A questa situazione allarmante, si aggiunge la “guerra all’oppio” voluta dai talebani, i quali hanno imposto il divieto di coltivare oppiacei a causa degli effetti nocivi sulla salute. Se consideriamo che l’eroina ricavata dall’oppio afghano costituiva il 95% del mercato in Europa, si può facilmente comprendere quanto questo divieto abbia impattato sul sostentamento dei coltivatori.

Il contesto di estrema emergenzialità in cui versa la popolazione afghana è esasperato ancora di più dall’accanimento del governo talebano nei confronti dei diritti delle donne. 

Secondo l’ultimo rapporto di Human Rights Watch, i talebani hanno ristretto gravemente il diritto delle donne all’istruzione e al lavoro, oltre che la libertà di movimento e riunione. 

Nel dicembre 2022, le autorità hanno vietato alle donne di collaborare con tutte le organizzazioni non governative, comprese le Nazioni Unite, con eccezione di quelle impegnate in alcuni specifici ambiti (salute, alimentazione, istruzione primaria). 

Il divieto ha evidentemente danneggiato la possibilità delle donne di mantenersi. 

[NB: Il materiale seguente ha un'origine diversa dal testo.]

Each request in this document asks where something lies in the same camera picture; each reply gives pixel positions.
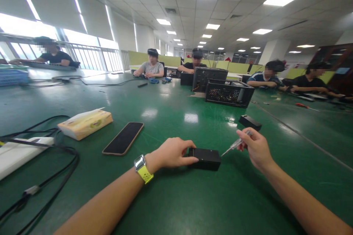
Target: watch face
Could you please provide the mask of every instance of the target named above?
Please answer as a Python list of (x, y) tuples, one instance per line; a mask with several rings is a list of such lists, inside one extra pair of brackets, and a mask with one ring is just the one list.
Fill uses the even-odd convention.
[(145, 158), (143, 157), (143, 155), (141, 155), (140, 157), (138, 157), (134, 162), (135, 165), (135, 170), (138, 171), (139, 169), (141, 169), (145, 164)]

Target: person
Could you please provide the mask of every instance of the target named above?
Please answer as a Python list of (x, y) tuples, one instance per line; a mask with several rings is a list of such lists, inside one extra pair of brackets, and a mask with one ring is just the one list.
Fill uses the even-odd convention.
[(269, 61), (265, 65), (263, 72), (254, 73), (248, 80), (247, 84), (252, 87), (267, 86), (271, 88), (278, 87), (281, 91), (286, 91), (288, 86), (285, 86), (278, 78), (277, 73), (285, 70), (283, 62), (278, 59)]
[[(253, 134), (251, 137), (245, 133), (248, 130)], [(264, 136), (253, 128), (237, 130), (237, 134), (243, 141), (238, 150), (246, 149), (249, 152), (252, 164), (263, 173), (308, 234), (353, 233), (349, 225), (275, 163)], [(174, 168), (198, 162), (195, 157), (183, 157), (188, 147), (196, 148), (191, 140), (169, 138), (157, 150), (147, 154), (145, 162), (142, 158), (136, 159), (136, 167), (145, 167), (149, 174), (153, 175), (162, 167)], [(151, 180), (151, 177), (145, 180), (142, 177), (143, 174), (140, 176), (135, 167), (132, 167), (80, 208), (55, 234), (110, 234), (145, 182)]]
[(145, 74), (146, 78), (155, 78), (155, 77), (163, 77), (164, 68), (163, 64), (158, 62), (158, 51), (153, 48), (149, 48), (147, 50), (148, 54), (148, 62), (144, 62), (141, 67), (134, 71), (134, 76), (140, 76), (141, 74)]
[(77, 67), (78, 64), (73, 61), (73, 59), (67, 53), (60, 50), (60, 47), (57, 45), (56, 41), (45, 36), (34, 38), (37, 45), (42, 46), (46, 53), (43, 53), (39, 58), (35, 60), (23, 60), (15, 59), (10, 61), (10, 64), (18, 65), (24, 61), (30, 62), (49, 62), (50, 64), (56, 64), (61, 66), (74, 66)]
[(192, 62), (187, 62), (184, 65), (178, 67), (178, 71), (194, 74), (195, 67), (207, 67), (206, 64), (201, 63), (203, 58), (203, 52), (200, 48), (194, 48), (192, 50)]
[(293, 80), (291, 92), (310, 92), (324, 93), (331, 97), (353, 100), (353, 97), (347, 97), (344, 94), (338, 94), (330, 90), (330, 88), (322, 81), (319, 76), (323, 75), (327, 70), (331, 69), (331, 64), (328, 62), (318, 62), (309, 64), (305, 75), (298, 76)]

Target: phone screen
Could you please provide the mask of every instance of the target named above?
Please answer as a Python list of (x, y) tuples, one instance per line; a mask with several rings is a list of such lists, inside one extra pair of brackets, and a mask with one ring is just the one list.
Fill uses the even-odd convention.
[(124, 155), (143, 128), (143, 123), (129, 122), (103, 150), (103, 154)]

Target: blue basket
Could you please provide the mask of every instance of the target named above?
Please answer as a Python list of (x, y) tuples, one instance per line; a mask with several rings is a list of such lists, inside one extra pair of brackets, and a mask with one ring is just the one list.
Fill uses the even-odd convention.
[(0, 86), (11, 86), (28, 82), (28, 72), (22, 70), (0, 70)]

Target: tissue box
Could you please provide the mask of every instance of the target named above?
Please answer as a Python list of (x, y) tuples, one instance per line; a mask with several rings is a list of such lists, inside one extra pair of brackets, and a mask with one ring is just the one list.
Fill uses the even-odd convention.
[(95, 109), (78, 114), (58, 124), (58, 127), (64, 135), (75, 140), (82, 140), (111, 122), (113, 122), (113, 118), (110, 112)]

In Afghanistan, ad oggi, la donna non può uscire di casa per andare a lavoro o a scuola senza un accompagnatore maschio. Inoltre, non è permesso che le donne vengano visitate o curate da medici maschi e, visto il divieto di lavorare per le donne-medico, ciò significa che il genere femminile è stato escluso dall’assistenza sanitaria.

Come si legge in un rapporto del Consiglio per i diritti umani della Nazioni Unite, la condizione delle donne in Afghanistan è tra le peggiori al mondo. Qui la discriminazione è grave, sistemica e istituzionalizzata e viene posta al centro dell’ideologia di governo.

A due anni dal ritorno dei Talebani al potere, l’Emirato Islamico dell’Afghanistan è l’unico Paese al mondo a negare l’accesso all’istruzione alle donne. 

Un Paese instabile, affamato, isolato e non riconosciuto dalla comunità internazionale che non può che continuare a fornire aiuti, in parallelo alle sanzioni, per assicurare la sopravvivenza di una popolazione già stremata.

I Talebani sono ancora saldi al comando e non sembrano esserci seri nemici interni in grado di destabilizzarli la momento. L’economia, nonostante la grave crisi umanitaria, non mostra segni di implosione a breve termine. Il governo, così come il Paese, si limita a non affondare, ma, continuando su questa china ci si può aspettare solo un lento ed inesorabile declino.